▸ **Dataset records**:
┌──
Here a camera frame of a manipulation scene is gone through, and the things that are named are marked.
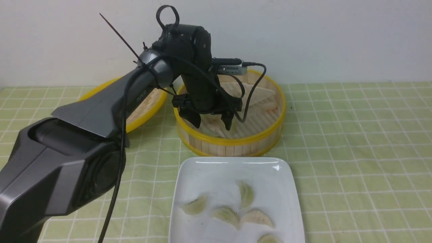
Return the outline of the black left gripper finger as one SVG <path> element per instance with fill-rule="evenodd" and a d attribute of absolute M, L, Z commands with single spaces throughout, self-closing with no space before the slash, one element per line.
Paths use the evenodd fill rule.
<path fill-rule="evenodd" d="M 199 113 L 191 110 L 182 110 L 182 118 L 191 123 L 191 125 L 193 125 L 196 129 L 200 128 L 201 116 Z"/>

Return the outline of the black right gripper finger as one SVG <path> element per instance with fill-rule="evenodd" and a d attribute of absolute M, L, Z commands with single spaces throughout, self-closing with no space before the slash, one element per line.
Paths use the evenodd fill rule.
<path fill-rule="evenodd" d="M 221 120 L 225 125 L 225 129 L 230 131 L 233 125 L 233 119 L 235 118 L 234 112 L 222 112 Z"/>

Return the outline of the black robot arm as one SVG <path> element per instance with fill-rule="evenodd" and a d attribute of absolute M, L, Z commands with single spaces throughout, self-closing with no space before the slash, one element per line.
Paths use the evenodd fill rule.
<path fill-rule="evenodd" d="M 230 129 L 242 102 L 219 90 L 214 63 L 203 27 L 166 25 L 131 72 L 21 129 L 1 170 L 1 242 L 36 243 L 50 217 L 71 214 L 111 190 L 125 168 L 126 119 L 178 77 L 187 89 L 172 101 L 179 115 L 199 127 L 201 114 L 221 114 Z"/>

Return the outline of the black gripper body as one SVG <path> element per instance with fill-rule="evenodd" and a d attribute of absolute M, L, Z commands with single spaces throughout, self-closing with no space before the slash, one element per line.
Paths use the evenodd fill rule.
└──
▸ **How to complete this task**:
Retype each entry exactly. No pictures.

▸ **Worked solution**:
Here a camera frame of a manipulation scene is gone through, and the things that are named are marked.
Return the outline of the black left gripper finger as one SVG <path> element per instance with fill-rule="evenodd" and a d attribute of absolute M, L, Z commands with single spaces throughout, self-closing with no space before the slash, one element per line.
Paths use the evenodd fill rule.
<path fill-rule="evenodd" d="M 199 113 L 191 110 L 182 110 L 182 118 L 191 123 L 191 125 L 193 125 L 196 129 L 200 128 L 201 116 Z"/>

Return the outline of the black right gripper finger as one SVG <path> element per instance with fill-rule="evenodd" and a d attribute of absolute M, L, Z commands with single spaces throughout, self-closing with no space before the slash, one element per line.
Paths use the evenodd fill rule.
<path fill-rule="evenodd" d="M 221 120 L 225 125 L 225 129 L 230 131 L 233 125 L 233 119 L 235 118 L 234 112 L 222 112 Z"/>

Return the outline of the black robot arm as one SVG <path> element per instance with fill-rule="evenodd" and a d attribute of absolute M, L, Z commands with single spaces throughout, self-closing with no space before the slash, one element per line.
Paths use the evenodd fill rule.
<path fill-rule="evenodd" d="M 230 129 L 242 102 L 219 90 L 214 63 L 203 27 L 166 25 L 131 72 L 21 129 L 1 170 L 1 242 L 36 243 L 50 217 L 71 214 L 111 190 L 125 168 L 126 119 L 178 77 L 187 89 L 172 101 L 179 115 L 199 127 L 201 114 L 221 114 Z"/>

Return the outline of the black gripper body as one SVG <path> element per instance with fill-rule="evenodd" and a d attribute of absolute M, L, Z commands with single spaces throughout, self-closing with no space before the slash, one element per line.
Paths use the evenodd fill rule.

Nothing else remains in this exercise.